In the final part of our 6-part blog series, we’ll examine the top five metrics you should be looking at in regards to your company’s blog, and provide you with multiple ways that you can improve your results.

Blog Metrics

(1) Overall Blog Traffic: Your overall blog traffic, like the name sounds, measures the number of visits your blog gets over a specific period of time. This gives you a general overview of how successful your blog is as a whole.

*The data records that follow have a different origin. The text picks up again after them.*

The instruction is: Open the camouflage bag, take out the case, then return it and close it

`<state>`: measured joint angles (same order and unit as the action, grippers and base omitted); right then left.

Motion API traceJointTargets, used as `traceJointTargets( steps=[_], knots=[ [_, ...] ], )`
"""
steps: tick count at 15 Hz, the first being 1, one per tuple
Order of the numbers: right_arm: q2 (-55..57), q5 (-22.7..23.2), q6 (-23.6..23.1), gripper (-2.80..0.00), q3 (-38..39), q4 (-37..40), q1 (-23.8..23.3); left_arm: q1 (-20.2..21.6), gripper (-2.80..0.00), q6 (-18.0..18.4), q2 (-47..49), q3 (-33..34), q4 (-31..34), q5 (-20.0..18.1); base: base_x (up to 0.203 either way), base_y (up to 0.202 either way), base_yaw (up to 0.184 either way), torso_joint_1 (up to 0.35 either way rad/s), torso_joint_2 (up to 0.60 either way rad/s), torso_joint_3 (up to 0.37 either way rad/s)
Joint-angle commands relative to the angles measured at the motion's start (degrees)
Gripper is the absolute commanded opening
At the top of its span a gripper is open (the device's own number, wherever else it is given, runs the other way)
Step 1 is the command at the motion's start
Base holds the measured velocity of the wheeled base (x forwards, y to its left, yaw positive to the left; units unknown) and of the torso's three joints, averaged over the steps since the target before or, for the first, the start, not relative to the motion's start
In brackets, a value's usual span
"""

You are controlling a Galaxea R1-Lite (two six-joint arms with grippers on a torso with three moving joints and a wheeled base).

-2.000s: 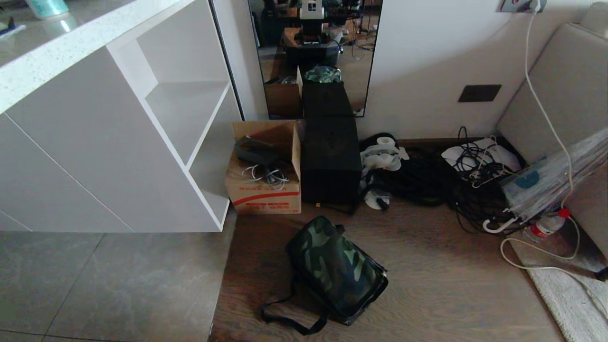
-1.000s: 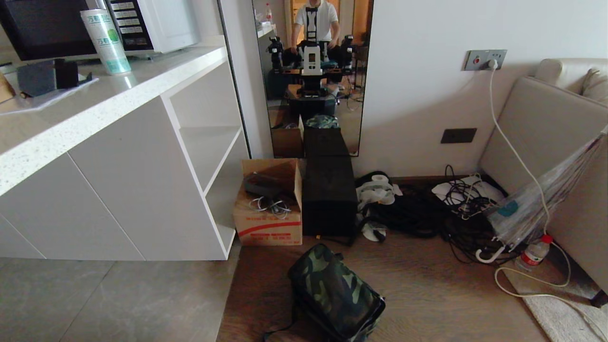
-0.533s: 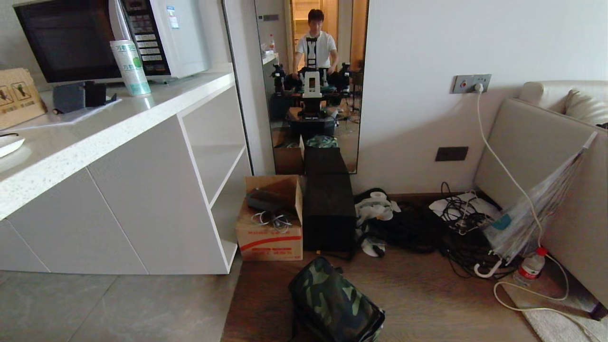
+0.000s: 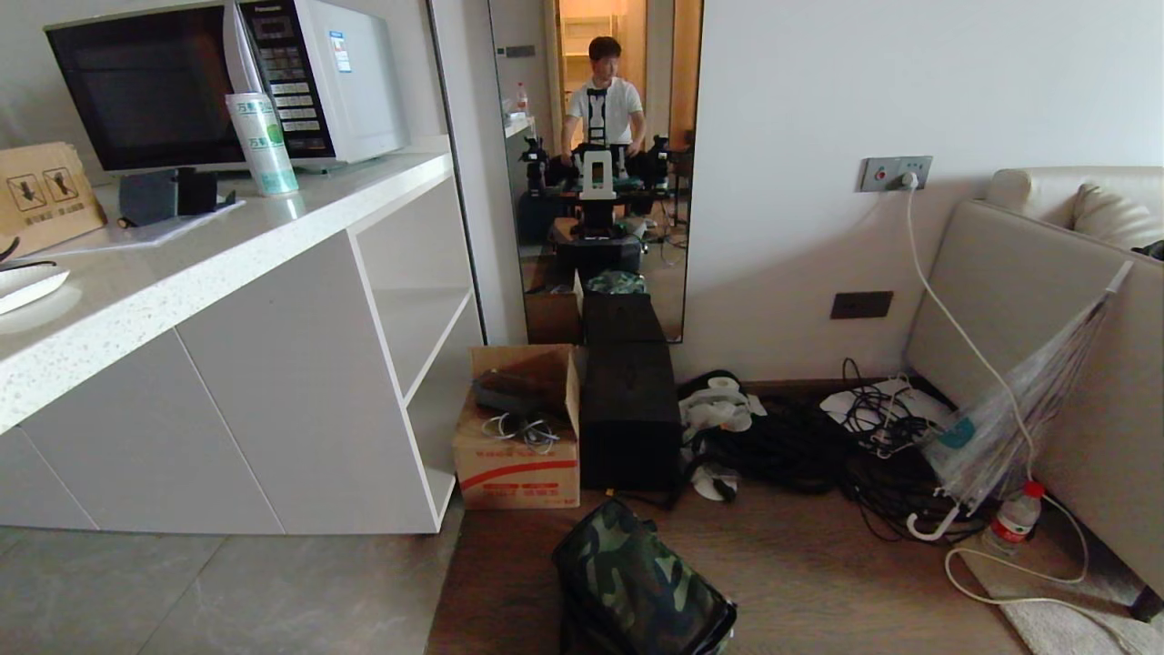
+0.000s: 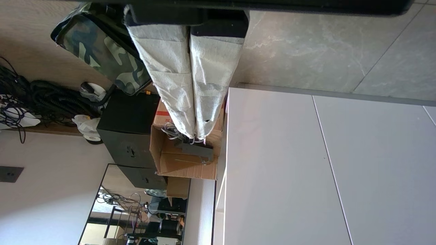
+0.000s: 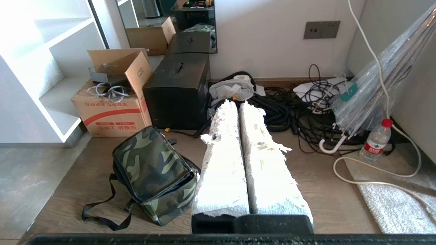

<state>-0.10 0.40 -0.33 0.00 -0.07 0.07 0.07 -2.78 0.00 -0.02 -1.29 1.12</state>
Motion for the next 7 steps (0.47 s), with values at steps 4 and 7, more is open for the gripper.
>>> traceJointTargets(
  steps=[4,7],
  knots=[
    [0.1,0.0,0.1,-2.80,0.1,-0.1,0.0,0.0,-2.80,0.1,0.0,0.6,0.0,0.0,0.000,0.000,0.000,0.000,0.00,0.000],
    [0.1,0.0,0.3,-2.80,0.1,-0.1,0.0,0.0,-2.80,0.1,0.0,0.6,0.0,0.0,0.000,0.000,0.000,0.000,0.00,0.000]
  ],
)
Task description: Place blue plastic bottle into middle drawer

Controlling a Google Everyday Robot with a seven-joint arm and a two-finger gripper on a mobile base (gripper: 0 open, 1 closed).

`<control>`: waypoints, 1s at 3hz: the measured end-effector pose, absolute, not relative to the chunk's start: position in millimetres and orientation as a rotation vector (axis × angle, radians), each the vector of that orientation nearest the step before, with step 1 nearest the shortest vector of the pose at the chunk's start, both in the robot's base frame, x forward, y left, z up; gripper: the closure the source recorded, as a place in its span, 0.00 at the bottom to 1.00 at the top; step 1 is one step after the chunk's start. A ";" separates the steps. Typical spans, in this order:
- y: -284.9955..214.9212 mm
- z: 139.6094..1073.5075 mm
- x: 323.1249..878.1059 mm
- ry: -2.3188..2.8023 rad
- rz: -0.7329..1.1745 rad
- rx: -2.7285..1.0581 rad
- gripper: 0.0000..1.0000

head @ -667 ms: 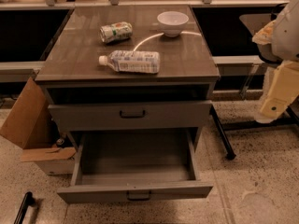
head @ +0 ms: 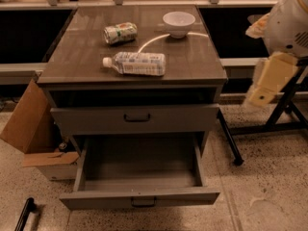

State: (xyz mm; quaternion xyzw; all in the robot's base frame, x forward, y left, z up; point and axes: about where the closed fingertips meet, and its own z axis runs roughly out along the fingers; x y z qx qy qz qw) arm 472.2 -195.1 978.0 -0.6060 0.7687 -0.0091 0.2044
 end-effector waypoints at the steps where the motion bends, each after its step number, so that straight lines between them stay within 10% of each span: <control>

How to improve your overall blog traffic:

  • Promote your blog: Not all companies blog. If people don’t know you have a blog, they’re not going to be reading what you have. Run a couple of marketing campaigns to let people know that you have a blog that will provide them with valuable information that is relevant to their interests. Use social media and email blasts, which can be in the form of an eNewsletter.
  • Change up your website: The reason people aren’t looking at your blog may be because they can’t find it on your website. Make it more accessible on your menu, and consider creating a promotional image that links to your blog page and putting it in a sidebar.
  • Cover better topics: If visitors to your website’s blog see that you aren’t writing about topics that they are interested in, they probably won’t return to your blog. Focus on creating content that is tailored to your target audience. Take the time to subscribe to industry publications and follow their social media to keep your finger on the pulse of what's topical and of interest to your audience. Remember: you don't have to do it all and it may be more practical to hire someone to produce content for you.

 

(2) Traffic Source Breakdown: Traffic sources look at how your blog readers arrived to your blog. Did they come from social media? Did they find your article through a Google search of the topic covered? This metric attributes a percentage of your blog traffic to a particular source. The sources may vary depending on the tool you are using to measure this.

How to improve your traffic source breakdown:

  • Shift your blog marketing focus: Increase your marketing efforts in the desired area you’re looking to improve in. Here are some ways to increase the most common traffic sources:
    • Increase Organic Search Traffic: Work on improving your SEO, use better keywords
    • Increase Social Media Traffic: Share your blogs on social media, caption your blog-related posts with a call-to-action
    • Increase Direct Traffic: Use shortened URLs on print marketing that link to a blog article
    • Increase Email Traffic: Encourage more people to subscribe to your blog, create a separate marketing group to target people who would be interested in a particular blog topic
    • Increase Paid Traffic: Run more paid campaigns online through Google or through social media 

 

(3) Time Spent on Page: Looking at the time spent on a page indicates how engaged they are with the content they are looking at. This metric is valuable to blogs in particular because it gives you insight into whether or not people are reading your blog in its entirety, skimming it, or simply leaving the blog almost immediately after the page loads. Keep in mind the time spent on a page should be longer for longer articles.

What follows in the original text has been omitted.